The Oak Harbor City Council declared a state of financial emergency for the year 2002.
Mayor Patty Cohen asked the council members to pass the resolution at the Tuesday meeting in order to allow her the freedom to reduce city spending and increase efficiency without having to go through the process of bringing everything before the council.
The declaration of a financial emergency continues a very similar resolution the council passed a year ago, when the city was reeling from the effects of Initiatives 695 and 722.
Interim City Supervisor and Finance Director Doug Merriman explained that the city’s financial problems are due to the double-whammy effects of property-tax-limiting Initiative 747 and the weak economy.
Although the budget is now balanced with the city tax increases passed at the same meeting, Merriman said the administration will still need to do some major cost cutting because of the financial trouble on the horizon. The city will likely lose the $270,000 a year in backfill for Motor Vehicle Excise Tax from the state after 2002. Moreover, the passage of I-747 means the city probably won’t be able to raise property taxes to keep up with inflation beyond percent — unless the voters approve a larger property tax increase.
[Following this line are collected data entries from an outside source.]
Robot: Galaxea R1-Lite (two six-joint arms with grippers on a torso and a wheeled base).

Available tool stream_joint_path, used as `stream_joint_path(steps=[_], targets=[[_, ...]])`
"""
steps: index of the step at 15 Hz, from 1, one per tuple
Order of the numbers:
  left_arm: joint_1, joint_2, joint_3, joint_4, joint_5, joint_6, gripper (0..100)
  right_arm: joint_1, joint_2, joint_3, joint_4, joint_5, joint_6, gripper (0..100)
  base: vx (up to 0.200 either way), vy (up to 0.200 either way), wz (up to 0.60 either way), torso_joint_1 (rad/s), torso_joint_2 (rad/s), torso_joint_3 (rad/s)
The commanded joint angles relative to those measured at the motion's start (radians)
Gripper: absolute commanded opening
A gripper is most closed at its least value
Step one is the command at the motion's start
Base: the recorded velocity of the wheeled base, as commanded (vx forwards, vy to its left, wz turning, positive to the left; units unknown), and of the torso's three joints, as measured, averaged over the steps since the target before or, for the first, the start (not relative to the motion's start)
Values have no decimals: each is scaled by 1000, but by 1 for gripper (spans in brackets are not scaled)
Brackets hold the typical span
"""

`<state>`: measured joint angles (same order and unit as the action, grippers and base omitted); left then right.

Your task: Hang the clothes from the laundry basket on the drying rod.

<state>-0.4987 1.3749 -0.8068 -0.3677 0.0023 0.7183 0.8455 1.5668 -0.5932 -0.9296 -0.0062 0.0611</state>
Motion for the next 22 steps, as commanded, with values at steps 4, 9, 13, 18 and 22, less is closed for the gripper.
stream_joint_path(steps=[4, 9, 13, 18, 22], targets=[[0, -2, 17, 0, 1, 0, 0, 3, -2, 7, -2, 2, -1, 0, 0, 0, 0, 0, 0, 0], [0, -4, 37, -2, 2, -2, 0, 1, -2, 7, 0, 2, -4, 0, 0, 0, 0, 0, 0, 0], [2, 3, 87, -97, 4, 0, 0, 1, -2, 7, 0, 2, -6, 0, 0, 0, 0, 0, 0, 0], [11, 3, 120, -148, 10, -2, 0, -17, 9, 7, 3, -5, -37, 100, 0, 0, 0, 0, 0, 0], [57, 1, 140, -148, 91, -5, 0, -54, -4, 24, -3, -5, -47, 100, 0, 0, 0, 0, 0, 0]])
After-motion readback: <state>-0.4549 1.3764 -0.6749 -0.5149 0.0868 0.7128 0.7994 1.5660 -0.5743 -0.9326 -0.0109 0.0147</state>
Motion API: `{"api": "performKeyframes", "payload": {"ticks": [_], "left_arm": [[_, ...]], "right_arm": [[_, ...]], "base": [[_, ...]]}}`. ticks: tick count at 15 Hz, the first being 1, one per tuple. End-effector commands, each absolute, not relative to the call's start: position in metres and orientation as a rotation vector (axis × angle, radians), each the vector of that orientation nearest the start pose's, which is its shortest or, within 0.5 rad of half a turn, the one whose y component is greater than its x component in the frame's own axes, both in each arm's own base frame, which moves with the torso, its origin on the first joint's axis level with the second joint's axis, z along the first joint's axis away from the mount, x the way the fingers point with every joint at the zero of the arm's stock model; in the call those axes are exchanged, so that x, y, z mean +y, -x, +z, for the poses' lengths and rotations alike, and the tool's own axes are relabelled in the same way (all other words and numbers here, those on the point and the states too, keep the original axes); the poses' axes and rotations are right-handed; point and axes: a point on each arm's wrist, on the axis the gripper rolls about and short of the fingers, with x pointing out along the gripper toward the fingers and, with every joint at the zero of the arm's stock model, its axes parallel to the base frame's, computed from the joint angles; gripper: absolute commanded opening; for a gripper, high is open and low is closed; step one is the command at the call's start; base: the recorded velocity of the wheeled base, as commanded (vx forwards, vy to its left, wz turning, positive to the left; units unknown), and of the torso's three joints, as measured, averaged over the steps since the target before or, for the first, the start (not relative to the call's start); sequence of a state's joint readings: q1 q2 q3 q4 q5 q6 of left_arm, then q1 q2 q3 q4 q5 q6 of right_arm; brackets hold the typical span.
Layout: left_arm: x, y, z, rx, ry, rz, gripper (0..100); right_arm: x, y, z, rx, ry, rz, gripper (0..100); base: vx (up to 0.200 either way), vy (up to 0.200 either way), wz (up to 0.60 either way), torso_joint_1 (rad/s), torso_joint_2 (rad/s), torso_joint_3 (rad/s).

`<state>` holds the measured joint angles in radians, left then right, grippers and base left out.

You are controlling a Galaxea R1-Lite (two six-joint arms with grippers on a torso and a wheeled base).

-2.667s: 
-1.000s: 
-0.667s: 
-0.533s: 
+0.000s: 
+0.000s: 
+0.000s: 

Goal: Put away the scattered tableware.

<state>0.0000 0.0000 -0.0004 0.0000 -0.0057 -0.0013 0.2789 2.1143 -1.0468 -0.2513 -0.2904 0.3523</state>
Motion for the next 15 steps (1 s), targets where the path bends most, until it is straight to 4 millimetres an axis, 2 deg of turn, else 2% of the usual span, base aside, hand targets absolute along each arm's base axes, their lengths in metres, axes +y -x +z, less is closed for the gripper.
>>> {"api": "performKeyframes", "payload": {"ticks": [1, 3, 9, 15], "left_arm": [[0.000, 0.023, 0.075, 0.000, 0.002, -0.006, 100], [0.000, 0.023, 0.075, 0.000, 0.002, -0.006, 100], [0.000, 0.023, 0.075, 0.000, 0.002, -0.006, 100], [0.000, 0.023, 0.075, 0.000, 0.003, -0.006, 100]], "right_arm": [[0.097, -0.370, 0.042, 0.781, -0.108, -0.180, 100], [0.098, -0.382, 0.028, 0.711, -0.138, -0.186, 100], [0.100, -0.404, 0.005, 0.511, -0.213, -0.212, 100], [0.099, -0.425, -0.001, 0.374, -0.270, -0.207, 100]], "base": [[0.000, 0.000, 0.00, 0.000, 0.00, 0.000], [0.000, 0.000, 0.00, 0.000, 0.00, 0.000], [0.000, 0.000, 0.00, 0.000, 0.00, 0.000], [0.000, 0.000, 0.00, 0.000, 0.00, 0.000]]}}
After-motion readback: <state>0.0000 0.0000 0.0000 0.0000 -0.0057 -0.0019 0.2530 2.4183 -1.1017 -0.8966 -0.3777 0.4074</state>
The resolution will allow Cohen to take a variety of unimpeded cost-chopping actions, such as laying off personnel, reducing or eliminating employees’ cost of living increases, consolidating departmental operations, re-engineering work processes, and outsourcing and developing cooperative arrangements with other governmental agencies.
The city’s ongoing budget woes go back about six years to when former Mayor Steve Dernbach came into office and found the city had a $1 million deficit nobody seemed to have been aware of. Then car tab Initiative 695, which meant a $800,000 loss for Oak Harbor, passed just before Cohen took office.
Tuesday, the financial emergency resolution passed unanimously after Councilman Paul Brewer added an amendment that any change involving a contract over a year in length must come before council.